WHAT NEEDS TO BE DONE:
Look for the string "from" in the listing below, then copy every line that has it.
*****
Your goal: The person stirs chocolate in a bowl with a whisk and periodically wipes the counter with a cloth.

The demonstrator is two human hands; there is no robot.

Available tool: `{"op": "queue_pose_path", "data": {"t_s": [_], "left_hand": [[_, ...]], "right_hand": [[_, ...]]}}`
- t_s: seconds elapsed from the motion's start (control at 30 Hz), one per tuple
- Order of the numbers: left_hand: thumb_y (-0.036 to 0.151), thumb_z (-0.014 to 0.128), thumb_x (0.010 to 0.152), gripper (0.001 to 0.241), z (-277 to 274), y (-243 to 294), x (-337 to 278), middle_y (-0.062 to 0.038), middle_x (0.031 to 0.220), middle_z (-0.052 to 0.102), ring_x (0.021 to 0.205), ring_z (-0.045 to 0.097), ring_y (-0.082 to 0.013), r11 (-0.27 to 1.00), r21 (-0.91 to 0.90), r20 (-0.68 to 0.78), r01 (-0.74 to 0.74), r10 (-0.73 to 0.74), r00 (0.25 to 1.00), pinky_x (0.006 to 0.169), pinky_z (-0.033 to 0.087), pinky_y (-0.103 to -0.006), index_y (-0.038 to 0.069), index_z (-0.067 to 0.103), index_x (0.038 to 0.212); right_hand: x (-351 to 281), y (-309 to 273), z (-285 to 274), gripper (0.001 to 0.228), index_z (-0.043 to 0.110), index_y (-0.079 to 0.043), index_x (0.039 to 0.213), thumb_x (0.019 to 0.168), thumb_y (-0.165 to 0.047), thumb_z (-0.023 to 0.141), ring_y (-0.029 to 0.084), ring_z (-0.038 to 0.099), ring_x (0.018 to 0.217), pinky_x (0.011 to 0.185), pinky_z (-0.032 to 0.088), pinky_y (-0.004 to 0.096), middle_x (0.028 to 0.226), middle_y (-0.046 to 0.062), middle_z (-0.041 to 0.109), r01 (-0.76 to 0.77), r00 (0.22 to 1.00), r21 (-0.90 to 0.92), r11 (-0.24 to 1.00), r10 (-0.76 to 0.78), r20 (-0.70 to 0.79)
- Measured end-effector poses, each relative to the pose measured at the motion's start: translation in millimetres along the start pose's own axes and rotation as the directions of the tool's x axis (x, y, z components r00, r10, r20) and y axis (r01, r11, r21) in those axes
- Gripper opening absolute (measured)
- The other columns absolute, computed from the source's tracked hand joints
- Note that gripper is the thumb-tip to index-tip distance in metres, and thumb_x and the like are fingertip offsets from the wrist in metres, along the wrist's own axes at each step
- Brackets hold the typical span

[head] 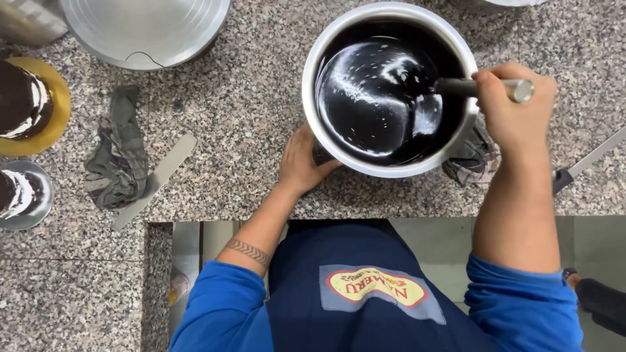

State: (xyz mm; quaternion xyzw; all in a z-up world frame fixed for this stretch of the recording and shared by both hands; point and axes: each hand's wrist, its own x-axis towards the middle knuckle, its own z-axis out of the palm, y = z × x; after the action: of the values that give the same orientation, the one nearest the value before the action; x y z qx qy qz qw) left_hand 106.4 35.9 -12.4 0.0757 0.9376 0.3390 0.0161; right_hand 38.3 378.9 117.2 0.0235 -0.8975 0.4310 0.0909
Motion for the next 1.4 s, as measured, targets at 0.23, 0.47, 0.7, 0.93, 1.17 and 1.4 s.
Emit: {"op": "queue_pose_path", "data": {"t_s": [0.23, 0.47, 0.7, 0.93, 1.17, 1.4], "left_hand": [[0.042, 0.093, 0.073, 0.099, 6, -11, -3, -0.023, 0.149, 0.051, 0.142, 0.045, -0.0417, 0.996, -0.065, -0.108, -0.065, 0.058, 0.992, 0.119, 0.034, -0.0524, 0.004, 0.041, 0.148], [0.043, 0.092, 0.071, 0.105, -4, -2, -1, -0.023, 0.152, 0.048, 0.143, 0.043, -0.0408, 0.991, -0.127, -0.095, -0.038, 0.025, 0.995, 0.120, 0.032, -0.0536, 0.004, 0.037, 0.151], [0.046, 0.085, 0.077, 0.097, 9, -20, -1, -0.023, 0.156, 0.044, 0.145, 0.040, -0.0401, 0.990, -0.140, -0.049, 0.008, -0.015, 0.999, 0.120, 0.028, -0.0529, 0.005, 0.039, 0.152], [0.044, 0.049, 0.105, 0.054, 40, -104, 33, -0.015, 0.130, 0.069, 0.119, 0.066, -0.0267, 0.621, -0.770, 0.053, 0.145, -0.164, 0.985, 0.104, 0.048, -0.0406, 0.004, 0.062, 0.139], [0.054, 0.044, 0.109, 0.061, -17, -61, 128, -0.011, 0.103, 0.073, 0.091, 0.068, -0.0211, 0.376, -0.917, 0.057, 0.131, -0.203, 0.978, 0.083, 0.055, -0.0381, 0.000, 0.070, 0.117], [0.038, 0.047, 0.104, 0.046, -12, 15, 60, -0.016, 0.078, 0.068, 0.071, 0.067, -0.0291, 0.674, -0.679, -0.003, 0.292, -0.400, 0.916, 0.068, 0.052, -0.0463, -0.003, 0.067, 0.097]], "right_hand": [[-1, -26, 39, 0.022, 0.078, -0.001, 0.109, 0.098, -0.016, 0.066, 0.006, 0.058, 0.067, 0.060, 0.042, 0.024, 0.077, 0.001, 0.067, 0.032, 0.986, 0.225, 0.974, -0.069, 0.155], [-24, -62, -11, 0.024, 0.078, -0.004, 0.103, 0.087, -0.019, 0.067, 0.007, 0.054, 0.059, 0.053, 0.039, 0.026, 0.066, 0.003, 0.064, 0.017, 0.912, 0.103, 0.995, -0.057, 0.406], [-21, -50, -25, 0.019, 0.078, 0.000, 0.101, 0.093, -0.013, 0.067, 0.009, 0.056, 0.058, 0.051, 0.041, 0.026, 0.069, 0.008, 0.066, 0.022, 0.989, -0.138, 0.990, -0.001, 0.151], [-22, 1, 17, 0.017, 0.077, 0.001, 0.104, 0.100, -0.012, 0.068, 0.009, 0.061, 0.072, 0.065, 0.048, 0.024, 0.075, 0.005, 0.068, 0.097, 0.993, 0.127, 0.987, -0.105, 0.053], [-59, -79, 50, 0.019, 0.076, -0.004, 0.107, 0.090, -0.011, 0.072, 0.017, 0.067, 0.069, 0.061, 0.052, 0.029, 0.082, 0.008, 0.070, 0.375, 0.896, 0.109, 0.921, -0.390, 0.211], [-54, -96, 67, 0.022, 0.077, -0.012, 0.104, 0.083, -0.019, 0.080, 0.026, 0.064, 0.065, 0.059, 0.050, 0.037, 0.076, 0.006, 0.063, 0.551, 0.830, -0.108, 0.828, -0.529, 0.179]]}}
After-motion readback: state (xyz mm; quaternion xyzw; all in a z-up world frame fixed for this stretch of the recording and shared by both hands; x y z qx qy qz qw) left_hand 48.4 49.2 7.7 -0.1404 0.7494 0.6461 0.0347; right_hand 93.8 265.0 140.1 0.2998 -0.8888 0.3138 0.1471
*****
TASK RESULT:
- t_s: seconds elapsed from the motion's start (control at 30 Hz), one per tuple
- The other columns absolute, computed from the source's tracked hand joints
- Note that gripper is the thumb-tip to index-tip distance in metres, and thumb_x and the like are fingertip offsets from the wrist in metres, along the wrist's own axes at each step

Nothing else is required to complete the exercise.